O Plenário da Câmara dos Deputados aprovou uma de três emendas do Senado ao Projeto de Lei 5568/13, da deputada Keiko Ota (PSB-SP), para aumentar a pena de homicídio culposo na direção de veículo automotor cometido por condutor sob efeito de álcool ou drogas. A matéria vai agora à sanção presidencial. “O projeto aprovado, já com as emendas do Senado, a pena para homicídio no trânsito passa de 2 a 4 anos de detenção, como é atualmente, para 5 a 8 anos de reclusão e a de lesão corporal passa de 6 meses a 2 anos de detenção para 2 a 5 anos de reclusão. É fundamental punirmos exemplarmente os responsáveis por mortes no trânsito para reduzirmos os índices ainda trágicos no nosso país”, afirmou o deputado Hugo Leal (PSB/RJ), presidente da Frente Parlamentar em Defesa do Trânsito Seguro e autor da Lei Seca.

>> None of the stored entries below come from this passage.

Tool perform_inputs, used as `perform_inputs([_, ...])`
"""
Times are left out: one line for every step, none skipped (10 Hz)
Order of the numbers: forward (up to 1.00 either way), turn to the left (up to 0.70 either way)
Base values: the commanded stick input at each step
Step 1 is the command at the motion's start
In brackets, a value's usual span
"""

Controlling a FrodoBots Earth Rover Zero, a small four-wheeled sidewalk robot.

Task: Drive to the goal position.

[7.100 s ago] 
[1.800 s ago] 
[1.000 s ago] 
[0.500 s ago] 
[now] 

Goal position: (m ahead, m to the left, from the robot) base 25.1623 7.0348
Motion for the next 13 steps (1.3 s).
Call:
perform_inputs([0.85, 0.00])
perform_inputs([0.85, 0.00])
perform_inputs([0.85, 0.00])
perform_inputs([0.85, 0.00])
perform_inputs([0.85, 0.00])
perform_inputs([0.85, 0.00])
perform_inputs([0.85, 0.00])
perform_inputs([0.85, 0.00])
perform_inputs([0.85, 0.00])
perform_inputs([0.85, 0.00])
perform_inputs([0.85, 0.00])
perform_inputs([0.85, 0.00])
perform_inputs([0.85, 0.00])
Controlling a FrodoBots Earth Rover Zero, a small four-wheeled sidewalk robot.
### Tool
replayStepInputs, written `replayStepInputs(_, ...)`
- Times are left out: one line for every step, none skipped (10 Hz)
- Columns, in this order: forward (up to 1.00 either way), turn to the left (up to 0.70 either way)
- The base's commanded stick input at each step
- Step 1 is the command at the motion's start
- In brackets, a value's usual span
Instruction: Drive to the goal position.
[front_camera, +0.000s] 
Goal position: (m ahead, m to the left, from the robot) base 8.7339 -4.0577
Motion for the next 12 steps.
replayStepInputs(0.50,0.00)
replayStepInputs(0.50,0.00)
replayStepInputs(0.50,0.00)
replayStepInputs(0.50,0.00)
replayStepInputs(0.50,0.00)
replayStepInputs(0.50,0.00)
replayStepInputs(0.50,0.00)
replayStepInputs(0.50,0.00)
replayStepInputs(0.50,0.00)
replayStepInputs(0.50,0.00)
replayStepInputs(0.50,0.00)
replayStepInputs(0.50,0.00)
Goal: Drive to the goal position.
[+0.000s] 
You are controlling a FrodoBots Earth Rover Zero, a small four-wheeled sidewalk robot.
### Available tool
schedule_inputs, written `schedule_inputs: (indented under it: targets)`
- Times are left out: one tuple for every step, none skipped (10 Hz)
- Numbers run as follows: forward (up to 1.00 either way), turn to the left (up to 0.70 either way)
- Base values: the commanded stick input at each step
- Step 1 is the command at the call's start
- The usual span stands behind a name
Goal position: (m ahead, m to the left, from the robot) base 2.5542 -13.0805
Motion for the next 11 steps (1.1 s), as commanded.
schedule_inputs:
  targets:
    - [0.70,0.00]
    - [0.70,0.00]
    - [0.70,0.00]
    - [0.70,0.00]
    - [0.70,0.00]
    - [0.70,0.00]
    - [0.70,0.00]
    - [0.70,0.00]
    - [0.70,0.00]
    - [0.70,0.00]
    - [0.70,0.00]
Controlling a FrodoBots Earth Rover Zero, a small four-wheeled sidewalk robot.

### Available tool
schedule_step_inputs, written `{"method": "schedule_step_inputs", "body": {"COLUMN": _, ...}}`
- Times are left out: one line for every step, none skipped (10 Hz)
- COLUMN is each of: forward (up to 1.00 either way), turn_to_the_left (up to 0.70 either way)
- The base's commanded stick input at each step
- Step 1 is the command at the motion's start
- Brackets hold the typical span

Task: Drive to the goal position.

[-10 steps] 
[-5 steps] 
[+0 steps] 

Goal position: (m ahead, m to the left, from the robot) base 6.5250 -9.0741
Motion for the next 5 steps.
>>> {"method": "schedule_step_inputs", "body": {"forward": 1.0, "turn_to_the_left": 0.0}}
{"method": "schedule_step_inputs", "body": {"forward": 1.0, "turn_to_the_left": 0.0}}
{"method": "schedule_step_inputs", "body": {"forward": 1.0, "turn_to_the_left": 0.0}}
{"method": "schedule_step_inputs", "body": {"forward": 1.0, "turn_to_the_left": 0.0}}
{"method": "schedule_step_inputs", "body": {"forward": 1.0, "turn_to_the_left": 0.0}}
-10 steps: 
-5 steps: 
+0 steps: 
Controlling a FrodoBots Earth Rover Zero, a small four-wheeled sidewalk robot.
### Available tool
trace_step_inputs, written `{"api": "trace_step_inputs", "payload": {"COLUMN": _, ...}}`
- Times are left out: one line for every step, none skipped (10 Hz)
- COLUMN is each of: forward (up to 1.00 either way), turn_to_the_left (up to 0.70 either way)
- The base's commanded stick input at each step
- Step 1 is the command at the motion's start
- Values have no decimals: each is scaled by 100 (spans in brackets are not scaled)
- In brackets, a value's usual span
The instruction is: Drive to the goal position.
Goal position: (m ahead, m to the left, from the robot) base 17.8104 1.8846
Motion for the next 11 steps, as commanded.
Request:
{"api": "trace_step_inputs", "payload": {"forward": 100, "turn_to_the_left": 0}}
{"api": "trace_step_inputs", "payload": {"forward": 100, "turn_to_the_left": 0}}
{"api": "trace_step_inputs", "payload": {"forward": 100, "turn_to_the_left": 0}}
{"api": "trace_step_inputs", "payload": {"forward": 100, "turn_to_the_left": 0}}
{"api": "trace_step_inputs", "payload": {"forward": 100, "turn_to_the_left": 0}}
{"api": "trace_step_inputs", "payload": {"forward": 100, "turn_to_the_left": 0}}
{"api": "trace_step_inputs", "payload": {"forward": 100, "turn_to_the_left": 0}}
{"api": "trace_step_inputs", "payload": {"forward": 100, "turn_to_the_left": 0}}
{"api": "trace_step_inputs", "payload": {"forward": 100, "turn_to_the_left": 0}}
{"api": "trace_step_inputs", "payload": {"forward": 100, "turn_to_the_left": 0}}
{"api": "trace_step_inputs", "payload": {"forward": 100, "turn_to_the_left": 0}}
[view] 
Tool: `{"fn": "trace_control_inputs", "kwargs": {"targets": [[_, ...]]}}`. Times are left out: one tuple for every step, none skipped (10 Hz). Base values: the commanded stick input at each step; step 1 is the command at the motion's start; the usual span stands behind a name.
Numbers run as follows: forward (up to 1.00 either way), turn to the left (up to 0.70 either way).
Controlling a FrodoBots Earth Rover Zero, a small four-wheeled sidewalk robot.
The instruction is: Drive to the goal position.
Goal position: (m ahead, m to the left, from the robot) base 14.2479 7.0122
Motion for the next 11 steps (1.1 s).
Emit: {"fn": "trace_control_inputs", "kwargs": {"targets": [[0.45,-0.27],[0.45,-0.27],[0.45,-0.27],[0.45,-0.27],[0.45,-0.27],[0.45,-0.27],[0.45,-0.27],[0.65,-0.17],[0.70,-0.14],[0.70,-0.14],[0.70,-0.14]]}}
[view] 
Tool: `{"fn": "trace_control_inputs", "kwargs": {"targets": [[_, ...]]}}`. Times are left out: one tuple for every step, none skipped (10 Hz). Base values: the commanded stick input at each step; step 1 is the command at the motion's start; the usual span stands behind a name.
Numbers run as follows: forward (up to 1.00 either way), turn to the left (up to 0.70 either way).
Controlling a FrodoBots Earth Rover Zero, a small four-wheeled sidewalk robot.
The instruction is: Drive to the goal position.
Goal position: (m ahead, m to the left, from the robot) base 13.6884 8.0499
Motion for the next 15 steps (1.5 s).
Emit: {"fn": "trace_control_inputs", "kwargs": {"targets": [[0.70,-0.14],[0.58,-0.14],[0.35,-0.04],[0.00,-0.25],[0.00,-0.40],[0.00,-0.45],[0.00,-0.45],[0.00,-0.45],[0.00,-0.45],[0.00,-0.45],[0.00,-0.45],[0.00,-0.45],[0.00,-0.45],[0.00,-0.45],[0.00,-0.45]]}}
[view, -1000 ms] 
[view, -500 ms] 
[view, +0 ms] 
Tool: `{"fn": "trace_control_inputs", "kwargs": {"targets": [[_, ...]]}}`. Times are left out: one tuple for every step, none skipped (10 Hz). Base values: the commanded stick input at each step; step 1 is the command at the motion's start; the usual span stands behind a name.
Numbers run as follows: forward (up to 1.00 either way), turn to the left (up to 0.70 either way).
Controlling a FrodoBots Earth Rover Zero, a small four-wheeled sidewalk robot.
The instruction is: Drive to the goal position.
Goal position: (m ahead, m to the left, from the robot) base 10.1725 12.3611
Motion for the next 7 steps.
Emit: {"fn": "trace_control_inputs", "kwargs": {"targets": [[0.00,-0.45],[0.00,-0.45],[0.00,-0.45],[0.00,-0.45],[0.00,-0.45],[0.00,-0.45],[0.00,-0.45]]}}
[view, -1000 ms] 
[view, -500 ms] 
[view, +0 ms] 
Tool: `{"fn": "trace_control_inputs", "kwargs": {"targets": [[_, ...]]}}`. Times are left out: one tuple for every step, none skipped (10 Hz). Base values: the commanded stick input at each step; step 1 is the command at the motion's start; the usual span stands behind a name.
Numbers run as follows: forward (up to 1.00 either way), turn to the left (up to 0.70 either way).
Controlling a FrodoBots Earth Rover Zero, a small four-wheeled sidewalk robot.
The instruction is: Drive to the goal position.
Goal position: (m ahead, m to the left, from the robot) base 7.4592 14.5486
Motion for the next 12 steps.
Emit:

A penalidade administrativa atual de suspensão ou proibição de se obter a permissão ou a habilitação para dirigir veículo automotor continua valendo. Embora a pena aumente, poderá ser possível ainda ao juiz determinar a comutação de pena privativa de liberdade (reclusão) por pena restritiva de direitos porque o Código Penal (Decreto-Lei 2.848/40) permite para o caso de homicídio culposo, ainda que a condenação seja por mais de quatro anos. “Devemos lembrar, contudo, que há casos em que o crime de trânsito pode ser considerado homicídio doloso – mas isso depende da autoridade policial, do Ministério Público e do Judiciário”, acrescentou Hugo Leal, que foi relator do projeto na Comissão de Viação e Transportes

A deputada Christiane de Souza Yared (PR-PR) comemorou a aprovação da proposta. Ela teve o filho morto em um acidente de trânsito provocado por um ex-deputado estadual que dirigia embriagado. “Nós temos que educar, e punir também é uma maneira de educar”, disse a deputada, vice-presidente da Frente Parlamentar em Defesa do Trânsito Seguro. Já o deputado Betinho Gomes (PSDB-PE) lembrou que, no seu estado, há pouco houve uma grave tragédia causada por um motorista bêbado. “Avançou o sinal e matou uma família inteira – pai, mãe, filha de três anos e babá grávida. Devemos atuar firmemente na punição destas pessoas”, declarou. As novas regras entrarão em vigor após 120 dias da publicação da futura lei.